# The Traveling Salesman Problem (TSP)

This blog is the 1st part of a 3-part blog series on Operations Research (OR) in Transportation Engineering. In this blog, we will begin with one of the most fundamental problems in logistics – the Traveling Salesman Problem (TSP).

Ever wondered how newspaper, posts, mails etc., get delivered to your house? Ever wondered how groceries get delivered to the supermarkets, and how many such brick-and-mortar stores get re-stocked? This is essentially what the Traveling Salesman Problem, one of the most fundamental problems in logistics and operations research, tries to answer. To be more precise, given a depot node and a set of customer nodes, the objective of a Traveling Salesman Problem is to determine the optimal order of visits to the customer nodes that results in least cost. The figure below is one such example of the Traveling Salesman Problem with the depot located near the geographic center and 100 customers spread across the region.
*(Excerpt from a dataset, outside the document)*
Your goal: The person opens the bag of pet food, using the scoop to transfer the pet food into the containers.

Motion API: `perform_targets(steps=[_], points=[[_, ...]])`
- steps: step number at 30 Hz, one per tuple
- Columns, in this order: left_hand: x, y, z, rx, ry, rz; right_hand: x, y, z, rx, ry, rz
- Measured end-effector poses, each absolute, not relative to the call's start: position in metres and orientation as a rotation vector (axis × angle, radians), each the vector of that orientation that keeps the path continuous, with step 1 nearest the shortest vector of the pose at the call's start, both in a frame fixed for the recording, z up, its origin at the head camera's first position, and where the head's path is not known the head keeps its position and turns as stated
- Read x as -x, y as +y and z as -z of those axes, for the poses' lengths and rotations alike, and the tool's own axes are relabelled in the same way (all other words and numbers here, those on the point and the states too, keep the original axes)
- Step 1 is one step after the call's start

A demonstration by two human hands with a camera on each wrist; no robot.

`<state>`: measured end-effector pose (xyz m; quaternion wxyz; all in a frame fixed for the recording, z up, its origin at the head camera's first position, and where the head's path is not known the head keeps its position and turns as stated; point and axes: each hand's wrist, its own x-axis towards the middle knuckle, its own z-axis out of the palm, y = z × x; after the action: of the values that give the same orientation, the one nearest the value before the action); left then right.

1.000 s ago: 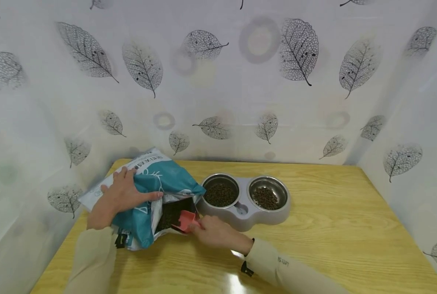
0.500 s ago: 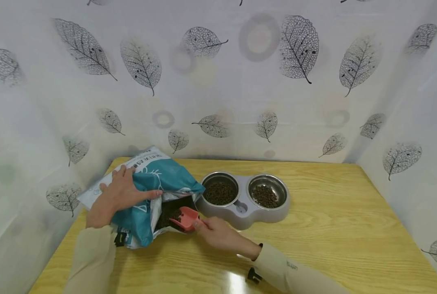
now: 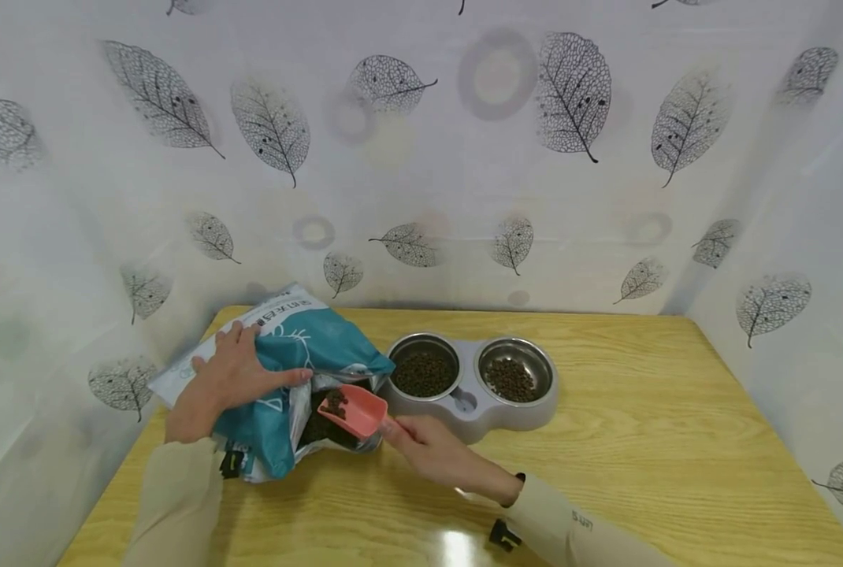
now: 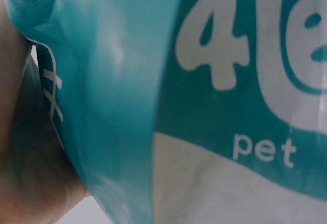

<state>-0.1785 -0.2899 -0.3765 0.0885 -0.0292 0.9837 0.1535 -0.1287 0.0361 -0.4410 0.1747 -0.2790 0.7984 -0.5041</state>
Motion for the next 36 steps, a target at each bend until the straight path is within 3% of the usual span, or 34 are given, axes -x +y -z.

I encourage the reader to think of a rule of thumb to decide the order of visits for this problem before we delve deep into the mathematical formulation and the solution method employed to solve the Traveling Salesman Problem. By the end of this blog, compare your rule of thumb with the solution developed in this blog.

Formulating the problem

Given a graph $$\small G = (N,A)$$ with set of nodes $$\small N$$ – with depot node $$\small d$$ and set of customer nodes $$\small C$$, and set of arcs $$\small A = \{(i,j); i,j \in N\}$$ with arc traversal cost $$\small c_{ij}\ \forall\ (i,j) \in A$$, the objective of the Traveling Salesman Problem is to develop a least cost route starting and ending at the depot node, such that every customer node is visited exactly once.

Objective function: minimize total cost of routing

$$\small\quad \min{z=\sum_{\left(i,j\right)\in A}{c_{ij}x_{ij}}}$$

Subject to,
Service constraint: every customer node must be visited exactly once

$$\small\quad\quad\quad \sum_{i\in T_j} x_{ij}=1\ \ \ \ \ \ \ \ \ \ \ \ \ \ \ \ \ \ \ \ \ \ \ \forall\ j\in N$$

Flow constraint: at every node, the outgoing vehicle flow should balance the incoming vehicle flow.

$$\small\quad\quad\quad \sum_{i\in T_j} x_{ij}=\sum_{k\in H_j} x_{jk}\ \ \ \ \ \ \ \ \forall\ j\in N$$

Sub-tour elimination constraint: eliminating tours that do not start and end at the depot node.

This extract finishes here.